Spatio-temporal evolution laws of storage coefficient of coal mine underground reservoir and contact network of crushed rock

Abstract

Spatio-temporal evolution laws of storage coefficient and contact network of crushed rock are of great significance for the construction and utilization of underground reservoirs in coal mines. Based on discrete element method and irregular rigid block model, spatio-temporal evolution laws of storage coefficient and contact network of crushed rock under different overburden stresses are investigated and the following main conclusions are obtained: (1) The average storage coefficient and the storage coefficient at different vertical heights of the crushed rock packing system decrease exponentially as the overburden stress increases.
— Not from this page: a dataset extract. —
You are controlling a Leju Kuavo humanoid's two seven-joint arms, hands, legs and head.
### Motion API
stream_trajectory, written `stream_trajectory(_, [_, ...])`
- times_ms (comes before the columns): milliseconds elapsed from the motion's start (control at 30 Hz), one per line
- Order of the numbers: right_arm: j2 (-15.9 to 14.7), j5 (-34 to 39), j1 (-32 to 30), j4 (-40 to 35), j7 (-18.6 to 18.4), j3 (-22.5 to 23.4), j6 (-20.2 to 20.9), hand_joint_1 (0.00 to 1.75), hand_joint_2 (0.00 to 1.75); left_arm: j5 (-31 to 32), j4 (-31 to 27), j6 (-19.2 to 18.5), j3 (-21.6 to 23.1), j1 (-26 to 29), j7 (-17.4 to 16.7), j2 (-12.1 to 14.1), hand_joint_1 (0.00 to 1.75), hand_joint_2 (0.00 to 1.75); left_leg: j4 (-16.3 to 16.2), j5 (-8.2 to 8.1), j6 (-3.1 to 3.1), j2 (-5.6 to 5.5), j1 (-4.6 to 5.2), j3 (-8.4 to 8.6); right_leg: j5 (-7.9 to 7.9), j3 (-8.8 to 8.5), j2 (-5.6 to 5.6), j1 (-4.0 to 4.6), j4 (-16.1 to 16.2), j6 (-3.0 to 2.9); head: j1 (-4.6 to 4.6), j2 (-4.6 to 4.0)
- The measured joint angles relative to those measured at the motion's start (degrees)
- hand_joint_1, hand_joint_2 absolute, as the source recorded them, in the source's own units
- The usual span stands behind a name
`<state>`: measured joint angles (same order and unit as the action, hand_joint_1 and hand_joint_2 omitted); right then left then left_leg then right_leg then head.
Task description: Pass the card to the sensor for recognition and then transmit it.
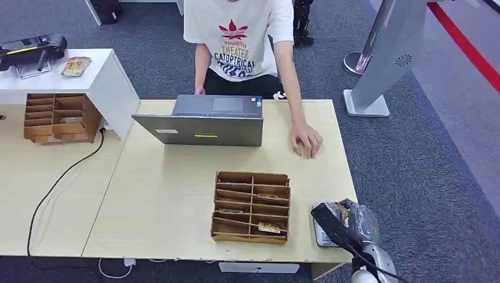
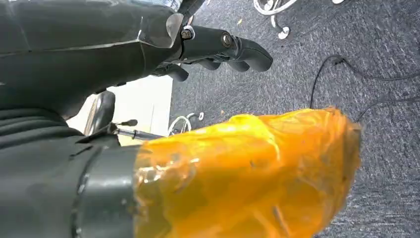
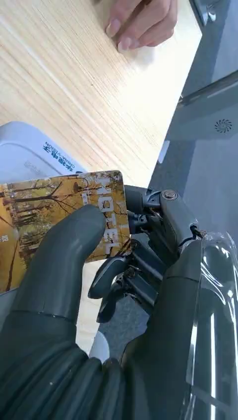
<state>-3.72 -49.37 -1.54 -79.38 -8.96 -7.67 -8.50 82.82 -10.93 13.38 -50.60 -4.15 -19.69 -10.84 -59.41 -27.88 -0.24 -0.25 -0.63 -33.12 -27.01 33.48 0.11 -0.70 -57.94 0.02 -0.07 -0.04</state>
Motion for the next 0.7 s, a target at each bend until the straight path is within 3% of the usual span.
stream_trajectory(700, [0.00,-0.18,-0.55,0.00,-0.09,0.00,-0.59,1.75,1.75,0.44,0.00,0.00,0.00,0.00,0.00,0.00,0.00,0.00,0.00,0.00,0.00,0.00,0.00,0.01,0.00,-0.01,0.00,0.00,0.00,0.00,0.00,0.00])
When the overburden stress ranges from 0 to 20 MPa, the average storage coefficient decreases by 48.947%. (2) The average void radius and throat radius of water storage space decrease exponentially as the overburden stress increases. The increase in overburden stress leads to the transformation of large voids into smaller voids, causing a gradual decrease in void connectivity and a tendency towards irregular void shapes. (3) With the increase of overburden stress, the number of strong contacts in the packing system of crushed rock increases and gradually expands from the top to the bottom. The average contact force of crushed rock increases exponentially, while the coordination number increases linearly. (4) As the overburden stress increases, the majority of contact directions are concentrated within the ±30° range in the loading direction. This increase results in an enhancement of the anisotropy of the packing system structure of crushed rock.